Nordhaus, the Nobel, Harper, economics and populism
Yale University Press is celebrating Yale economist William Nordhaus winning the Nobel Prize this week in what economists will consider a counterintuitive way—for this week only it’s lowering the price of his two most recent books on climate change. (I picked them up the day of the announcement for $6.46 each on Kindle.)
Why is this counterintuitive?
Because winning the Nobel Prize should increase the demand for a writer’s books and, with the supply curve unchanged, should raise their price, not lower it. According to a check of the YUP website a couple of minutes ago, the lowered price has had the predictable effect: Nordhaus’ 2015 book The Climate Casino is now out of stock.
I wish I could remember what Nordhaus told me in the fall of 1976 when I went to his office to ask for advice on thesis topics. I had just finished my PhD comprehensive exams and (I think I’ve got this right) he was acting as department traffic cop for thesis topics. I sure hope he didn’t tell me there’s this interesting new area opening up at the boundary of climate science and economics that could use some good work. The good work he did got him this week’s prize. Anyway, whatever advice he gave me, I went off and wrote about the growth of public spending in the postwar period and very much enjoyed the career that set me out on.
I haven’t actually had a chance to read the Nordhaus books I bought because this week I’ve been reading and writing about Stephen Harper’s new book, Right Here, Right Now. I’m not sure how much I like The Climate Casino as a title, but I really like “right here, right now.” With just four words—one of them repeated!—it gets across a bunch of messages. It’s about the Right, it’s about place, which Harper uses as shorthand for the nation-state, which he thinks still has a big role to play in the world (I agree and wrote my own book about that), and it’s about today, not the 1970s or 1980s.
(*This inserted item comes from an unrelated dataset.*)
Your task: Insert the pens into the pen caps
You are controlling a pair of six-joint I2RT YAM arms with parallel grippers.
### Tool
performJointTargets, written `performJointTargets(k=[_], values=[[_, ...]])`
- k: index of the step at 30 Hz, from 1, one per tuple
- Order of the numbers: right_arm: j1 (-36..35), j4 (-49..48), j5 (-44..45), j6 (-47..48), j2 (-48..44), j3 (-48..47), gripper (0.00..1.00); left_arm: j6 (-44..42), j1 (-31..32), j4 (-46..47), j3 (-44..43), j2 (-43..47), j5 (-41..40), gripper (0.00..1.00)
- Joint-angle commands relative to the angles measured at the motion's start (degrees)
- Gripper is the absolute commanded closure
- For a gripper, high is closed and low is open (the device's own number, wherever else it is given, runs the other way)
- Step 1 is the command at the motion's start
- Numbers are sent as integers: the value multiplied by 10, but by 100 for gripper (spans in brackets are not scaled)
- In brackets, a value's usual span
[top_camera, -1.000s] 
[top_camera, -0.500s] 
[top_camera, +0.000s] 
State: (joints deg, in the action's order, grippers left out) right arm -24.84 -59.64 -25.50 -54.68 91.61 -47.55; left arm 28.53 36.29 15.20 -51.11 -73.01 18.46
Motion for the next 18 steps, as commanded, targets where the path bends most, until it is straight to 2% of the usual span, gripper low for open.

I enjoyed more than the title, too. The writing is lively, informed and contrarian. It’s a good essay on where conservatism should be “right now” in the Trump era. Don’t be too dismissive of the current wave of populism, Harper advises. Market economists understand that the customer is (almost!) always right. Well, in democratic politics the customers are the voters. You may react to an electoral loss by concluding the people who voted against you are fools and bigots, as many Clintonistas seem to have done, but that won’t help you win future votes. And they are winnable—many Trump voters in 2016 had been Obama voters in 2008 and 2012.
Take trade. Market economists believe in their bones that, with well-known and probably rare exceptions, trade is good for both countries that engage in it. But they should also understand that not everyone in both countries benefits from trade. If we ignore the losers, it’s not surprising that they take it out on us free-traders at the ballot box. Hence the rationale for government intervention to help with compensation and re-training, even if most trade victims probably would prefer to hold on to the status quo.
That some people get hurt is not quite the populist argument on trade, however. The populist argument, as articulated by President Trump, is that trade deficits are bad per se, since buying goods from other countries means exporting jobs to them. Whenever possible, you should buy American, so as to “support the local economy,” a phrase you hear a lot these days. That’s pure mercantilism dating back to Thomas Mun (1571-1641), if not earlier.
So, sure, free-traders can’t ignore and should address the concerns of people hurt by trade and they need to do so in a credible, visible way. But should we really bow to the populist argument, keeping quiet until it passes, or should we push back on the main point, that in fact trade is generally good?
As I started to read Nordhaus, it occurred to me a debate between him and Harper would be worth buying a ticket to see. Nordhaus is a strong believer, as most economists are, in putting a price on carbon. The two books I bought are about that. Though carbon does harm, the current charge for dumping it into the climate is zero. Econ 101 says you’ve got to put a price on it (a “positive price,” as we economists would say in our profession’s peculiar argot). At the moment, that’s a very non-populist argument. The populist argument is that pricing carbon is a tax grab by progressives who have hundreds of pet projects to spend all the new carbon revenues.
There’s certainly reason to be suspicious of governments bearing blueprints for major new taxes. And in other places Harper has made cogent arguments about how harmful it would be for Canada to get substantially out front of the United States, its major trading partner, in taxing a major industrial input, i.e., carbon. But then what do you do about the harmful substance’s current zero price? Detailed regulatory discouragement of the sort that is often adopted as an alternative to explicit carbon pricing is just the 21st-century version of central planning. Because populists don’t like prices on negative externalities we should go back to Soviet methods?
Everyone has their own truth is a very post-modern idea. Populists clearly have their truths. Non-populists have to respond to their arguments and plights. But in doing so we shouldn’t abandon our own truths.